ACTIVITY: Give the lines below again exactly, starting with the line that holds "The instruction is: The" and going on through the line that holds "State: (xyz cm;".

SOURCE MATERIAL:
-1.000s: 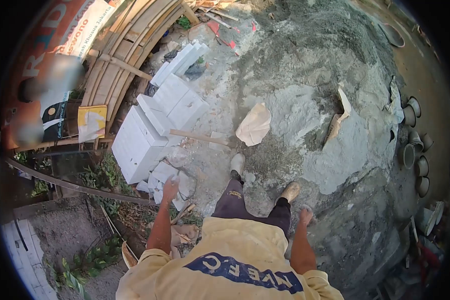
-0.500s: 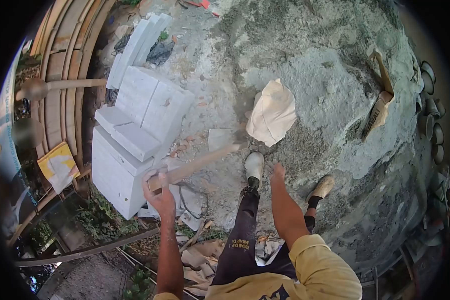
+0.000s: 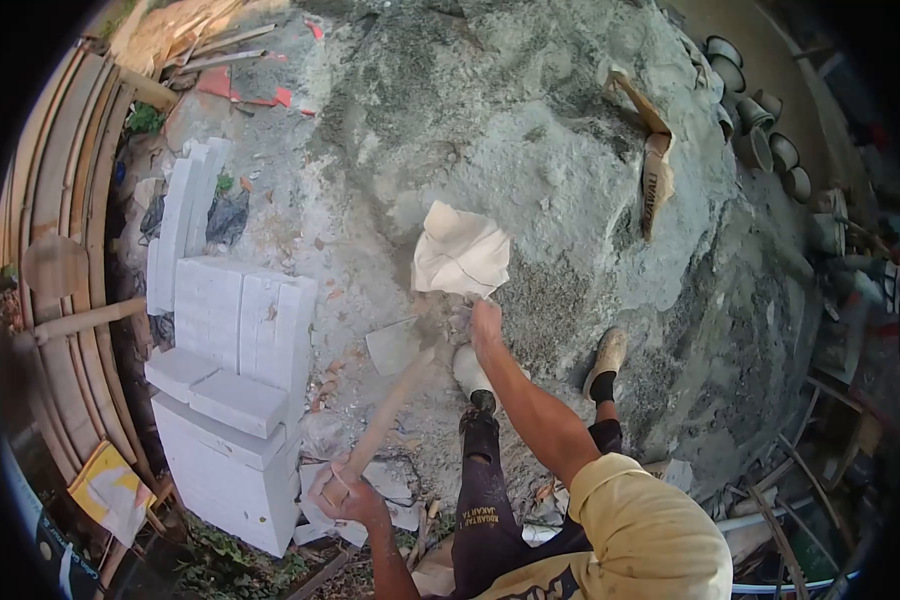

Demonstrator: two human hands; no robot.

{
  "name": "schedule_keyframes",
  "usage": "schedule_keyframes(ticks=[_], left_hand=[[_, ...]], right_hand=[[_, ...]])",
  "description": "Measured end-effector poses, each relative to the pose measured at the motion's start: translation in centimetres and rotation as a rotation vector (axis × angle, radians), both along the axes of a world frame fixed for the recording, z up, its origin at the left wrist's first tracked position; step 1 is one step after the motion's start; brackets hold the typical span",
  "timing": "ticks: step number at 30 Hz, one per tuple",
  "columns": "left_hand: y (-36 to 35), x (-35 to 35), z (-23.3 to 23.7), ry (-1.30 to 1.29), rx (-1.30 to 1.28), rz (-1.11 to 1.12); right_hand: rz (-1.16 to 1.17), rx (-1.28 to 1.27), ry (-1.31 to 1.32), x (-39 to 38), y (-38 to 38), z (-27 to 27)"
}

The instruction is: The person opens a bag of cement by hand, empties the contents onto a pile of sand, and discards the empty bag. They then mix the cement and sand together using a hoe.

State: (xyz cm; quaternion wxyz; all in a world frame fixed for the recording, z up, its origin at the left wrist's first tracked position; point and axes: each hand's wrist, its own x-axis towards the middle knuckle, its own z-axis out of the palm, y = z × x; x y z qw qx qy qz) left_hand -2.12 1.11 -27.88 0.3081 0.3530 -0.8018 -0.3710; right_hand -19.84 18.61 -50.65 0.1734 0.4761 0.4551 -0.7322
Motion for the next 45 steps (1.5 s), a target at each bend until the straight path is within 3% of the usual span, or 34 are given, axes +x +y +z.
schedule_keyframes(ticks=[1, 3, 6, 9, 11, 12, 14, 15, 17, 18, 19, 20, 22, 24, 25, 26, 27, 28, 30, 33, 34, 36, 38, 39, 40, 41, 43, 45], left_hand=[[0.3, -0.1, 0.9, -0.032, 0.158, 0.036], [0.0, 0.0, 2.5, -0.119, 0.195, 0.001], [-1.4, 1.4, 3.1, -0.226, 0.222, -0.103], [-1.1, 0.6, 5.0, -0.236, 0.114, -0.203], [-0.1, 0.7, 6.5, -0.201, -0.298, 0.03], [0.4, 1.2, 7.3, -0.182, -0.305, 0.015], [1.1, 2.5, 8.1, -0.365, 0.36, 0.0], [0.4, 3.7, 5.2, -0.281, 0.689, -0.188], [5.9, 1.4, 12.2, -0.492, 1.435, -0.029], [6.6, 1.6, 12.1, -0.424, 1.702, -0.078], [6.9, 1.4, 11.2, -0.372, 1.776, -0.073], [7.6, 0.7, 10.6, -0.305, 1.856, -0.077], [9.8, -0.4, 11.8, -0.242, 1.591, -0.096], [8.7, 0.2, 10.8, -0.286, 1.477, -0.125], [8.1, 0.1, 10.6, -0.319, 1.377, -0.159], [7.6, 0.6, 11.7, -0.314, 1.37, -0.148], [7.2, 1.2, 13.6, -0.353, 1.184, -0.239], [6.7, 1.9, 15.7, -0.391, 0.995, -0.323], [6.0, 3.6, 19.7, -0.421, 0.868, -0.368], [1.9, 8.4, 21.0, -0.527, 0.66, -0.337], [0.5, 10.1, 21.4, -0.521, 0.651, -0.307], [-1.9, 13.5, 21.7, -0.749, 0.538, -0.196], [-3.4, 15.9, 22.3, -0.845, 0.486, -0.049], [-4.2, 17.9, 22.7, -0.951, 0.437, 0.074], [-4.9, 19.8, 22.9, -0.91, 0.462, 0.191], [-6.0, 21.7, 22.3, -0.858, 0.482, 0.302], [-11.7, 27.8, 18.1, -0.761, 0.321, 0.139], [-10.8, 29.5, 15.8, -0.722, 0.188, 0.268]], right_hand=[[0.014, 0.013, 0.034, 0.3, 0.5, 2.1], [0.12, 0.05, 0.065, 0.4, 1.2, 9.3], [0.147, -0.028, 0.082, 2.3, 1.6, 14.9], [0.144, -0.09, 0.113, 4.1, 1.4, 19.1], [0.187, -0.099, 0.153, 5.9, 1.3, 21.9], [0.17, -0.102, 0.171, 7.0, 1.2, 23.1], [0.22, -0.06, 0.122, 8.7, 1.2, 26.3], [0.168, -0.043, 0.127, 9.6, 1.0, 28.1], [0.186, 0.025, 0.134, 11.1, 1.8, 32.9], [0.231, 0.101, 0.14, 12.7, 2.0, 34.4], [0.264, 0.164, 0.096, 14.5, 1.2, 31.1], [0.263, 0.144, 0.084, 15.6, 1.5, 32.5], [0.335, 0.066, 0.155, 16.4, 3.2, 36.1], [0.364, 0.019, 0.181, 17.8, 3.9, 34.8], [0.542, -0.007, 0.218, 17.8, 5.4, 34.9], [0.723, -0.037, 0.255, 17.6, 7.1, 35.1], [0.789, -0.206, 0.301, 17.1, 10.9, 39.0], [0.842, -0.194, 0.303, 16.9, 13.4, 38.4], [0.914, -0.045, 0.318, 16.2, 19.2, 37.1], [0.649, 0.247, 0.251, 16.5, 29.8, 32.0], [0.532, 0.331, 0.219, 17.1, 33.9, 28.0], [0.277, 0.489, 0.144, 18.8, 42.6, 25.1], [0.346, 0.964, 0.09, 22.1, 52.2, 20.1], [0.183, 0.928, -0.114, 22.9, 53.9, 23.8], [0.006, 0.93, -0.135, 25.0, 57.6, 21.2], [-0.067, 0.862, -0.232, 25.8, 59.6, 22.5], [-0.393, 0.651, -0.178, 27.7, 62.4, 22.2], [-0.299, 0.648, -0.158, 28.5, 64.1, 21.6]])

RESPONSE TO THE EXERCISE:
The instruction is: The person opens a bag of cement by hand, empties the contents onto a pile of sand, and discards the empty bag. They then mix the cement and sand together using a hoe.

State: (xyz cm; quaternion wxyz; all in a world frame fixed for the recording, z up, its origin at the left wrist's first tracked position; point and axes: each hand's wrist, its own x-axis towards the middle knuckle, its own z-axis out of the palm, y = z × x; x y z qw qx qy qz) left_hand -2.12 1.11 -27.88 0.3081 0.3530 -0.8018 -0.3710; right_hand -19.84 18.61 -50.65 0.1734 0.4761 0.4551 -0.7322

Nothing else is needed for the answer.